- Born: 1928
- Died: 25 January 1973 (age 46) Royal Victoria Hospital, Belfast, Northern Ireland
- Cause of death: Shot by members of the Provisional Irish Republican Army
- Occupation: Resident magistrate

= William J. Staunton =

British resident magistrate killed by the IRA

William J. Staunton (1928 – 25 January 1973) was a British resident magistrate killed by the Provisional IRA.

Staunton was a Roman Catholic member of the judiciary. Shortly before 9 AM on the morning of 11 October 1972, he was driving his daughters and her school friends to St. Dominic's Convent Grammar School, on the Falls Road, Belfast. He stopped the car outside St. Dominic's and the girls got out. As they did so, two members of the IRA upon a motorcycle came alongside the car, the pillion passenger shooting Staunton.

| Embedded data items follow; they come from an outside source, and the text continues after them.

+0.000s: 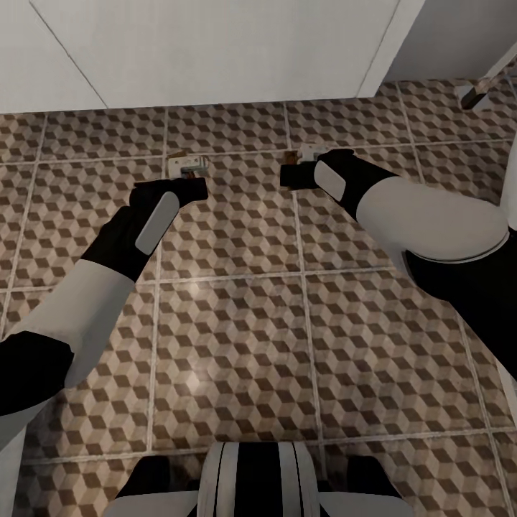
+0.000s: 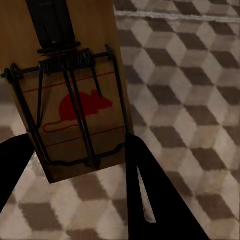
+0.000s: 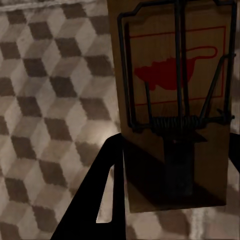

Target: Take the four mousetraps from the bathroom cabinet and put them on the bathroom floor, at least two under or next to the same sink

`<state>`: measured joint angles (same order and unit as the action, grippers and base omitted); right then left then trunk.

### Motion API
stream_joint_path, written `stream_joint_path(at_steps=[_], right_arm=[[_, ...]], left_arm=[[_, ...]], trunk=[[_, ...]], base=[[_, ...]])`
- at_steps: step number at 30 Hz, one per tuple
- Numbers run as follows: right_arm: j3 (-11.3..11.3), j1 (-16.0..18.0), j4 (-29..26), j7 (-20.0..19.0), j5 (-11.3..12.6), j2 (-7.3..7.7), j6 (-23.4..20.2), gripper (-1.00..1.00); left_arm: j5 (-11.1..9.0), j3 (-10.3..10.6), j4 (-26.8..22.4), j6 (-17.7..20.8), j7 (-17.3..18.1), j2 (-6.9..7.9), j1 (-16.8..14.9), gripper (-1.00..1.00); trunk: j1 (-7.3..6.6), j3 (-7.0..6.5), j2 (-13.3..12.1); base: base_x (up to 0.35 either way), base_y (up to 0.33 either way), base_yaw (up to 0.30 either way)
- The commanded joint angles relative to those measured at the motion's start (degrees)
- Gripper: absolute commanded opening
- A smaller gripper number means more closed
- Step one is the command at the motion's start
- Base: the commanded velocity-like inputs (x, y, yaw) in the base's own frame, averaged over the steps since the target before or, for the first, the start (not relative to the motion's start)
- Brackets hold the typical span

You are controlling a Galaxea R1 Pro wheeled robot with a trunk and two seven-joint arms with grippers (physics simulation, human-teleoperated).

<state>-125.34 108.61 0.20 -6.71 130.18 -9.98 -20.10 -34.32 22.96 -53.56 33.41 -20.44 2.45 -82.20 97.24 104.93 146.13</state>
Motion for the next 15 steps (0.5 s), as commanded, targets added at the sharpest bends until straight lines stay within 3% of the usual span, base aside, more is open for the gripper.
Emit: stream_joint_path(at_steps=[1,6,15], right_arm=[[-0.4,0.0,0.0,-0.1,0.3,-0.01,-0.2,-1.00],[-0.4,0.0,-1.0,-0.1,0.5,-0.01,-0.2,-1.00],[-0.4,0.0,-6.1,3.4,0.6,-0.01,4.0,-1.00]], left_arm=[[-0.6,0.2,-0.1,0.1,-0.6,0.12,-0.1,-1.00],[-0.8,0.3,0.0,0.0,-0.6,0.18,0.0,-1.00],[-0.9,0.3,0.0,-0.1,-0.6,1.15,0.0,-1.00]], trunk=[[0.03,0.03,0.0],[0.03,0.03,0.0],[0.03,0.03,0.0]], base=[[0.338,0.000,0.000],[0.305,0.000,0.000],[0.029,0.000,0.000]])
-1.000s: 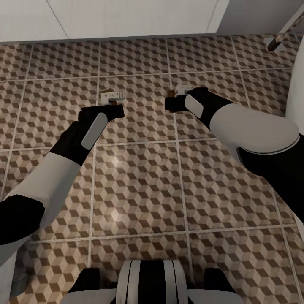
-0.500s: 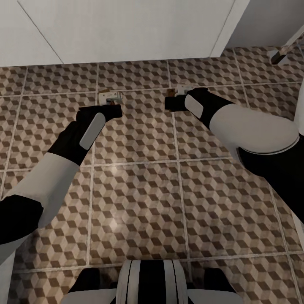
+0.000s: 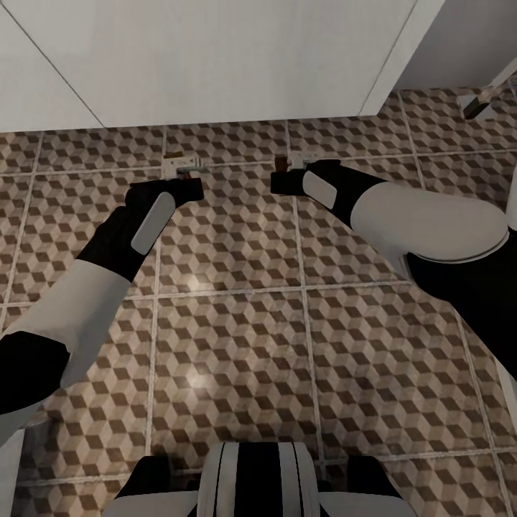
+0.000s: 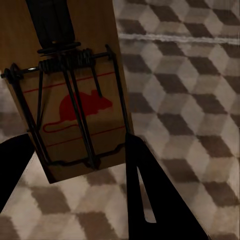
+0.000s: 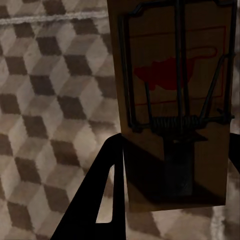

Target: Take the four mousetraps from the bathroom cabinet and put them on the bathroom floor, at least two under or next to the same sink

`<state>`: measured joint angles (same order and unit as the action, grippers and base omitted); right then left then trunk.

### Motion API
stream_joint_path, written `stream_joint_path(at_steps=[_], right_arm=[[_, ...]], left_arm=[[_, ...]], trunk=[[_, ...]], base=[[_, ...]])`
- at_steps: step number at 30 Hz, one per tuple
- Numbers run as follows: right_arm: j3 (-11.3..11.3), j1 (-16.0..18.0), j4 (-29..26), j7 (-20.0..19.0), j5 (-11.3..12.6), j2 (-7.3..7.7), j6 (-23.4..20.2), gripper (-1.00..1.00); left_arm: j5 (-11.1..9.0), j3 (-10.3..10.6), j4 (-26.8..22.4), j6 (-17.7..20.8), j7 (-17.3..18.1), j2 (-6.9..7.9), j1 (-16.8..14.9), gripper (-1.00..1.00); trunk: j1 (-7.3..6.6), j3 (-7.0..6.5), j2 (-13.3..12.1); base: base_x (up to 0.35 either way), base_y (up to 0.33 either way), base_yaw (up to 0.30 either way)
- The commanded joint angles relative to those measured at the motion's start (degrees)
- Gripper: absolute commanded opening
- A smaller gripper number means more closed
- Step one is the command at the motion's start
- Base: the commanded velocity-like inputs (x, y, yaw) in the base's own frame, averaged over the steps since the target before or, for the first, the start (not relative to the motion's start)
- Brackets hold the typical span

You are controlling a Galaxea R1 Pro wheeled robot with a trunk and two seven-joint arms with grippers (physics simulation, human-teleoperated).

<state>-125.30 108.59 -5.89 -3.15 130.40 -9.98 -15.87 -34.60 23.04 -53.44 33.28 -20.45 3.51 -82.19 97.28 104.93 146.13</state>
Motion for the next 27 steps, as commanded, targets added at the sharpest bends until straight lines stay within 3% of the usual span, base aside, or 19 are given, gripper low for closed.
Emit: stream_joint_path(at_steps=[1,7,15,23,24,27], right_arm=[[-0.5,0.1,-0.2,0.2,0.4,-0.02,0.1,-1.00],[-0.5,0.1,-0.3,0.5,0.3,-0.02,0.3,-1.00],[-0.5,0.1,-0.4,0.5,0.4,-0.02,0.3,-1.00],[-0.5,0.0,-0.4,0.5,0.4,-0.02,0.4,-1.00],[-0.5,0.0,-0.4,0.5,0.4,-0.02,0.3,1.00],[-0.5,0.0,-0.5,0.9,0.3,-0.02,0.2,1.00]], left_arm=[[-0.6,0.3,-0.1,0.1,-0.6,0.22,0.0,-1.00],[-0.6,0.4,-0.1,0.0,-0.6,0.25,0.0,-1.00],[-0.6,0.4,0.7,0.0,-0.6,0.27,-0.1,-1.00],[-0.6,0.4,1.9,-0.1,-0.6,0.27,0.0,-1.00],[-0.6,0.4,2.0,-0.1,-0.6,0.27,-0.1,-1.00],[-0.6,0.4,2.1,-0.1,-0.6,0.27,0.0,-1.00]], trunk=[[-0.01,0.03,0.0],[-0.01,0.03,0.0],[-0.01,0.03,0.0],[-0.01,0.03,0.0],[-0.01,0.03,0.0],[-0.01,0.03,0.0]], base=[[0.000,0.000,0.000],[0.031,0.000,0.000],[0.226,0.000,0.000],[0.018,0.000,0.000],[0.001,0.000,0.000],[0.000,0.000,0.000]])
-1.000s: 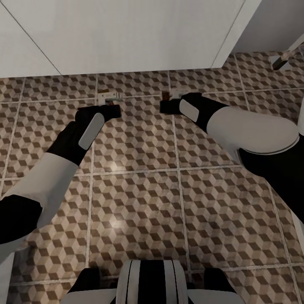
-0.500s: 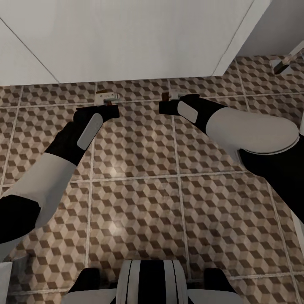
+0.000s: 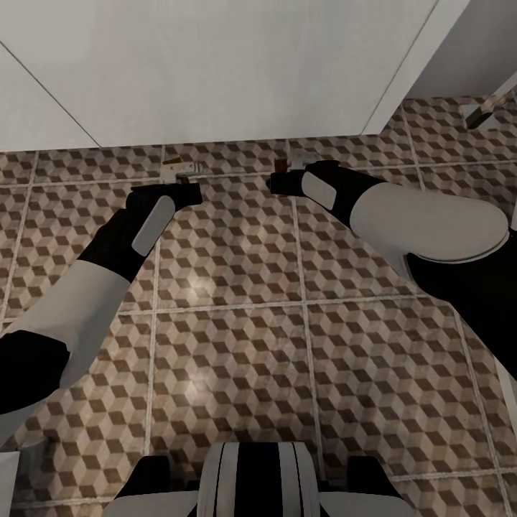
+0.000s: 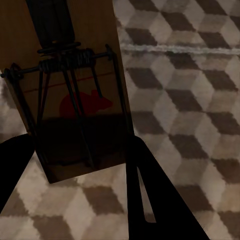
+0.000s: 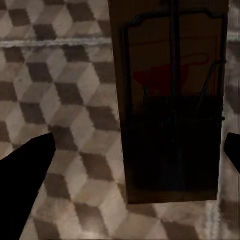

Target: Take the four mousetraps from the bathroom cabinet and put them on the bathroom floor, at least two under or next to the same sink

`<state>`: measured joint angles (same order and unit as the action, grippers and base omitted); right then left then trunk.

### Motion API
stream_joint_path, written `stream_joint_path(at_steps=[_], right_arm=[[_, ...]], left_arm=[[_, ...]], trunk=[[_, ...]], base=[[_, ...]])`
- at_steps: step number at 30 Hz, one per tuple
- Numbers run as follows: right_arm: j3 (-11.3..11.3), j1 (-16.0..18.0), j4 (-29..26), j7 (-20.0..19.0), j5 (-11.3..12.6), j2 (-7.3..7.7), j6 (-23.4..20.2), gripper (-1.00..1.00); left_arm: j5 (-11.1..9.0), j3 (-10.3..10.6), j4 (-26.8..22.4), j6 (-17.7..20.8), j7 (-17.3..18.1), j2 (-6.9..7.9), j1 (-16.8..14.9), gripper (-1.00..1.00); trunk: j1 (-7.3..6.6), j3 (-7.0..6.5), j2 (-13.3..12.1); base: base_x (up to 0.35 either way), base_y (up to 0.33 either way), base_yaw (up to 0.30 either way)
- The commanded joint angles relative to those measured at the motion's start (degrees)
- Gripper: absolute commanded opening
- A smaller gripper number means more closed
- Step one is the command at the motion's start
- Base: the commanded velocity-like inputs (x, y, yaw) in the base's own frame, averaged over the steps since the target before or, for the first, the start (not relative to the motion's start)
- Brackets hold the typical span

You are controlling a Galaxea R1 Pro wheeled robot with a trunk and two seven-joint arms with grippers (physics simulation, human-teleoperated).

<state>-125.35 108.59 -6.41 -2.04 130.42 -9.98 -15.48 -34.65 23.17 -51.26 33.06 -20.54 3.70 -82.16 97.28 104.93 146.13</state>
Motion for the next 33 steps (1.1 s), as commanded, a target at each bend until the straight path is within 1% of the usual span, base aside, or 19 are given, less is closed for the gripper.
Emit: stream_joint_path(at_steps=[1,7,11,15,23,27,33], right_arm=[[-0.5,0.0,0.0,0.1,0.3,-0.02,-0.2,1.00],[-0.4,0.0,-1.1,1.2,0.4,-0.02,1.1,1.00],[-0.4,0.0,-1.5,1.3,0.5,-0.02,1.6,1.00],[-0.4,0.0,-2.3,1.3,0.5,-0.02,1.7,1.00],[-0.4,0.0,-2.6,1.3,0.5,-0.02,1.8,1.00],[-0.4,0.0,-2.6,1.3,0.5,-0.02,1.8,1.00],[-0.4,0.0,-2.6,1.3,0.5,-0.02,1.8,1.00]], left_arm=[[-0.6,0.3,-0.1,0.1,-0.6,0.08,0.0,-1.00],[-0.6,0.3,0.0,-0.1,-3.1,0.08,-0.1,-1.00],[-0.7,0.3,0.8,-2.1,-3.9,0.08,0.0,-1.00],[-0.7,0.3,1.2,-2.8,-4.9,0.08,0.0,-1.00],[-0.7,0.3,1.3,-2.9,-5.0,0.00,0.0,-1.00],[-0.7,0.4,1.4,-2.9,-5.0,-0.10,-0.1,-1.00],[-0.7,0.4,2.7,-3.6,-5.0,-0.18,-0.1,-1.00]], trunk=[[-0.01,0.03,0.0],[-0.01,0.03,0.0],[-0.01,0.03,0.0],[-0.01,0.03,0.0],[-0.01,0.03,0.0],[-0.01,0.03,0.0],[-0.01,0.03,0.0]], base=[[0.000,0.000,0.000],[0.000,0.000,0.000],[0.000,0.000,0.000],[0.000,0.000,0.000],[0.001,0.000,0.000],[0.111,-0.006,0.000],[0.039,-0.004,0.000]])
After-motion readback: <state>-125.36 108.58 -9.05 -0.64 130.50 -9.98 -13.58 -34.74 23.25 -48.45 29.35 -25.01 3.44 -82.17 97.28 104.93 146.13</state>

He underwent emergency surgery at the Royal Victoria Hospital, and he never regained consciousness until his death on 25 January 1973. He died aged 46.

Staunton was the first of a number of judges killed or attacked by the IRA during the 1970s and 1980s. Others included Rory Conaghan and Martin McBirney in 1974, William Doyle in 1983, and Lord Justice Sir Maurice Gibson in 1987. The IRA were also responsible for the deaths of Lord Justice Gibson's wife Cecily, and Mary Travers (a daughter of Judge Tom Travers), shot alongside her father after leaving a Catholic church.